Turandot on ice. No, really.

Would you like your opera to include

a) A game of hockey onstage. On actual skates.

b) Breakdancing

c) People waving baguettes

d) All of the above… IN 3D! Get out those Bay Staats-branded red and blue glasses, kids.

If you answered d), this production of Turandot from Carlus Padrissa of La Fura dels Baus is for you. Yeah, Turandot, an opera that is already This Close to being irredeemably kitsch. Some would try to retreat from this line, this production runs over it with a Zamboni. It’s like Zeffirelli, with B-grade scifi and LSD instead of brocade and crockery. Musically… eh.
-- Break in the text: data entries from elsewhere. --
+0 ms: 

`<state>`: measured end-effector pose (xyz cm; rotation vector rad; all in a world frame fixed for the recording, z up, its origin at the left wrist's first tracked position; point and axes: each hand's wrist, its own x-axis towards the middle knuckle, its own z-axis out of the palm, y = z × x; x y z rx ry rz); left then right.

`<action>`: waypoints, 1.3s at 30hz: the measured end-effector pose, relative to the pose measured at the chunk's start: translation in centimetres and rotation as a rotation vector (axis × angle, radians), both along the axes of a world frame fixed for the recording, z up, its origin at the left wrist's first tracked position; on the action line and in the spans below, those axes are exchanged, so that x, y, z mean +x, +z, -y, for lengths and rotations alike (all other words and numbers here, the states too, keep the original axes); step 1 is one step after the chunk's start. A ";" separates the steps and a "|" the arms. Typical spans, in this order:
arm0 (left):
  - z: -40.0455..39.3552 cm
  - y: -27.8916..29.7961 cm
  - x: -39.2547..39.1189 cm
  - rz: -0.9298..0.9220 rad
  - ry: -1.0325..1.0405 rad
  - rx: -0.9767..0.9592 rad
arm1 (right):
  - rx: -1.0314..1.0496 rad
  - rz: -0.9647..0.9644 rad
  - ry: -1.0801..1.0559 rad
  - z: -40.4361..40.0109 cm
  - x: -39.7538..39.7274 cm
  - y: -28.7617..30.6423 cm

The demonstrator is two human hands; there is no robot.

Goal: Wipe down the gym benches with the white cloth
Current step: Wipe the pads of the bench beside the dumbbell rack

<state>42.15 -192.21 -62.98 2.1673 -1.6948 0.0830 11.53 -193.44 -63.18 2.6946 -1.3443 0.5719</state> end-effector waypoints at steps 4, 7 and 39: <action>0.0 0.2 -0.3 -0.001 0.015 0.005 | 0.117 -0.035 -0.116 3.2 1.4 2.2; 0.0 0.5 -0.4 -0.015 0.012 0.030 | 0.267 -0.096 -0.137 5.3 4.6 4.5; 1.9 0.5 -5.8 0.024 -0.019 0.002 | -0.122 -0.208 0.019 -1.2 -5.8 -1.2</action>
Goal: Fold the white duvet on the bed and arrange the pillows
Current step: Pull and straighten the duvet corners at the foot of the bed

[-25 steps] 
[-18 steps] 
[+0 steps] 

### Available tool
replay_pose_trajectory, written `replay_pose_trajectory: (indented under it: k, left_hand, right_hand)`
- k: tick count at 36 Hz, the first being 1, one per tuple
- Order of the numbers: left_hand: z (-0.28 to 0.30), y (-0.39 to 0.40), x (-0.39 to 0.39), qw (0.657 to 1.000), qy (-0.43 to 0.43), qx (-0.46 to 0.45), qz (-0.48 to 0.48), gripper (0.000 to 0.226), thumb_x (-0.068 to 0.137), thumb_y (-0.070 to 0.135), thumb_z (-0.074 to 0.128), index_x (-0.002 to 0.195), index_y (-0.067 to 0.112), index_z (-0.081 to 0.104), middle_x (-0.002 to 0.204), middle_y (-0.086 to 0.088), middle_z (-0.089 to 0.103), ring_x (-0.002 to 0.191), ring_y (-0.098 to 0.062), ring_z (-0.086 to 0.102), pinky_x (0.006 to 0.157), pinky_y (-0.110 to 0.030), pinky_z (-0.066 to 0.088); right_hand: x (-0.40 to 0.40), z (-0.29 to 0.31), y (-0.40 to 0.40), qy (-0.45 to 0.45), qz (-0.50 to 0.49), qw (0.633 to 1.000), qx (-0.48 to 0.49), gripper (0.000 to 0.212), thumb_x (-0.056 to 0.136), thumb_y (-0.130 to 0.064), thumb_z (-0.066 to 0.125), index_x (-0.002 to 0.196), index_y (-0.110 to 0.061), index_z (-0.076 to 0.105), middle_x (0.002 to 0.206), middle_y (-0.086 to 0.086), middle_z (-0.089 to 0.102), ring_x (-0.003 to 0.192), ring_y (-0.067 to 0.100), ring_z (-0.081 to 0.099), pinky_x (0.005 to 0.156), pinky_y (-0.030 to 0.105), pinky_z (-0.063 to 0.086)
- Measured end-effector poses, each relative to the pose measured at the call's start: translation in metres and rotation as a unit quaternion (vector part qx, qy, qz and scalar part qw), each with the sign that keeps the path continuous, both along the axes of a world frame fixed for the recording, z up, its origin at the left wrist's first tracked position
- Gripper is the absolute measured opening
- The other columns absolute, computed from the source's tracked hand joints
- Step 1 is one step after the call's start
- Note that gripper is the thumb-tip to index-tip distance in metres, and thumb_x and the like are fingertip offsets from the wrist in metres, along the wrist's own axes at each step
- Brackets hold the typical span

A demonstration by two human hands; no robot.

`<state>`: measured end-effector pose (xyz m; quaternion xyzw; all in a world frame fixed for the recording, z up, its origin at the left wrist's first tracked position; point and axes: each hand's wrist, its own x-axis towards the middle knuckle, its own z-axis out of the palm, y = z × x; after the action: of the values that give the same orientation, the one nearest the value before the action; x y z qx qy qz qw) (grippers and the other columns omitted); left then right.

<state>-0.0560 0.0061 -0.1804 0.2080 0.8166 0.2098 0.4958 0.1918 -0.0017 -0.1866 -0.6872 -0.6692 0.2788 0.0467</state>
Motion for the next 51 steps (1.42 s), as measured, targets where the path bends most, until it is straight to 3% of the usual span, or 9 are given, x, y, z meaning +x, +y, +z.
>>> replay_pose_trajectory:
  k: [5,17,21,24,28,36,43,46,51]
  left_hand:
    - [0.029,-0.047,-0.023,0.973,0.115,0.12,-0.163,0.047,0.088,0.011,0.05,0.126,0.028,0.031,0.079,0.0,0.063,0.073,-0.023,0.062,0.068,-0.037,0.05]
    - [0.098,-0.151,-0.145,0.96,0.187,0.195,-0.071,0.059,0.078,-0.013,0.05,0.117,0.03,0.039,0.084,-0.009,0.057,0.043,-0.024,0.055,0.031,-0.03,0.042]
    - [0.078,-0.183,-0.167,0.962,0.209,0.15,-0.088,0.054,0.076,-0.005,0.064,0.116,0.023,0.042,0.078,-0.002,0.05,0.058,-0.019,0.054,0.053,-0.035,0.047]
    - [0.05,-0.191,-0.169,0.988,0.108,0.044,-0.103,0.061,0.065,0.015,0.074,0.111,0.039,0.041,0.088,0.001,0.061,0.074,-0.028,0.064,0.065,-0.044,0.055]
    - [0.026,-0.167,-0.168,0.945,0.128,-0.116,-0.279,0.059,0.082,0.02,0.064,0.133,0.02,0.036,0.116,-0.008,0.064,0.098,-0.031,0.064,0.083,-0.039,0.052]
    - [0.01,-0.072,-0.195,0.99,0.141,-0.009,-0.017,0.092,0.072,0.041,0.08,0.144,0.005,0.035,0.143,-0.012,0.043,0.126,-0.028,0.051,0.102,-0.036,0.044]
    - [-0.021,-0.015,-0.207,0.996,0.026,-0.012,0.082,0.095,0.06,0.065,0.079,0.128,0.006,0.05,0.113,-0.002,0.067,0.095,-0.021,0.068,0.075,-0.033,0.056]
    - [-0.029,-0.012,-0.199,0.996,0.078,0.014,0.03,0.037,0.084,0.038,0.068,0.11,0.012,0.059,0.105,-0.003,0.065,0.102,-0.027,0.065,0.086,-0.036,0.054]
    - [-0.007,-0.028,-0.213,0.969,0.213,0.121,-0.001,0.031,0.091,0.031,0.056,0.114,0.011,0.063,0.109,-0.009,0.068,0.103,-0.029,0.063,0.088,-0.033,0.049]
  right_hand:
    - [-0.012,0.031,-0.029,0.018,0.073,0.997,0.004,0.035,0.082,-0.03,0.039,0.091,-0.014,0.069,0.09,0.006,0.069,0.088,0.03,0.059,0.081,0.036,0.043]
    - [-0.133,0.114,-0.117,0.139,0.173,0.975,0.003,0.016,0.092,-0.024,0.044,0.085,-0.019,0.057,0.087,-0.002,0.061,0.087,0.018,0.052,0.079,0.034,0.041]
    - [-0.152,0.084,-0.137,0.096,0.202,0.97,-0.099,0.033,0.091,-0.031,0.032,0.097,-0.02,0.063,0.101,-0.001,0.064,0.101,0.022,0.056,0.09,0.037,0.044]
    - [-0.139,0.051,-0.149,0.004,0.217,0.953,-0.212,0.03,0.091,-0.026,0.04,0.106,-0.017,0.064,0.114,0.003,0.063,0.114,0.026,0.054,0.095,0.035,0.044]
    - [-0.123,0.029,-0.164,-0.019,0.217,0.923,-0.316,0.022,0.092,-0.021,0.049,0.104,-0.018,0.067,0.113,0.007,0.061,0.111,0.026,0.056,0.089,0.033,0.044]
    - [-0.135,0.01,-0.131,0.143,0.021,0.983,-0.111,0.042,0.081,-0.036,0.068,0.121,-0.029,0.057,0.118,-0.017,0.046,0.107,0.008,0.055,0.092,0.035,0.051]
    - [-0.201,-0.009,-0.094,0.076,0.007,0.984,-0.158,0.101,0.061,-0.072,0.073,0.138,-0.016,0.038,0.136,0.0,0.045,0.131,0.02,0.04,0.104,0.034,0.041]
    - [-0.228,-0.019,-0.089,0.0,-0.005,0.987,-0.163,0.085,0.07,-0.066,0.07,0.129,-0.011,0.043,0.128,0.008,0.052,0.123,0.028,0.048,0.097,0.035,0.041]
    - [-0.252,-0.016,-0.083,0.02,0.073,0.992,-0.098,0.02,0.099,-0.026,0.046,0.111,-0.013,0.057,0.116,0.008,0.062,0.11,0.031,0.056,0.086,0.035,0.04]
The singing and characters are about as important to this thing as they are in Zeffirelli, unfortunately. They did try their best, though.

Puccini, Turandot.  Bayerische Staatsoper, 7/26/12.
Musikalische Leitung Dan Ettinger

Inszenierung Carlus Padrissa – La Fura dels Baus
Bühne Roland Olbeter
Kostüme Chu Uroz
Video Franc Aleu
Licht Urs Schönebaum

La principessa Turandot Jennifer Wilson
L’imperatore Altoum Ulrich Reß
Timur, Re tartaro spodestato Alexander Tsymbalyuk
Il principe ignoto (Calaf) Marco Berti
Liu Ekaterina Scherbachenko

I gather from the program book that this production is about Europe in 2046, when it has been bailed out by and is now controlled by China. This political dimension was not so evident from the production itself, which is just generically futuristic Chinese. It was, Padrissa claims in the program note, inspired by a visit by La Fura dels Baus to China. Padrissa seems blissfully unaware that he is taking Orientalism Central and making it into Futuristic Orientalism Metropolis, so maybe it’s good that he didn’t actually attempt to pursue this political theme. If you are curious about cultural implications, you can read an essay entitled “China through the eyes of occidental poets. A literary-historical foray through contrasting topoi of violence and powerlessness, grandeur and submission, multitude and individual”* in the program. For that matter, you could also watch Rush Hour 2.

The entire thing is ridiculously over-the-top and utterly straight-faced. Padrissa takes the Ice Princess idea really literally and the entire stage is an ice rink, populated at various times by figure skaters, hockey players, and at one point guys with brooms like curlers (Spanish dude tragically neglected Bavarian curling, though, which doesn’t have brooms). The color palette is largely black and white marked by splotches of red, orange, and yellow. Descending at times is an enormous gong on a platform with a hole in the center, where Turandot makes her dramatic entrance and most of the 3D projections also happen. Just in case you though I was joking about the 3D glasses, I wasn’t:

3D is not used often in theater because live people, certain tenors excepted, generally possess three dimensions already. Here, it was just another trippy gimmick in a staging full of them, but I can’t deny that it’s kind of a fun trick. Shame that the projections themselves weren’t that interesting, mostly resembling a spirograph or maybe a screensaver from the Windows 95 era. (The surtitles showed a little glasses symbol when 3D was approaching, and there was a rustle in the theater of everyone putting on their glasses. It was maybe four or five times over the course of the opera, for a few minutes each time.)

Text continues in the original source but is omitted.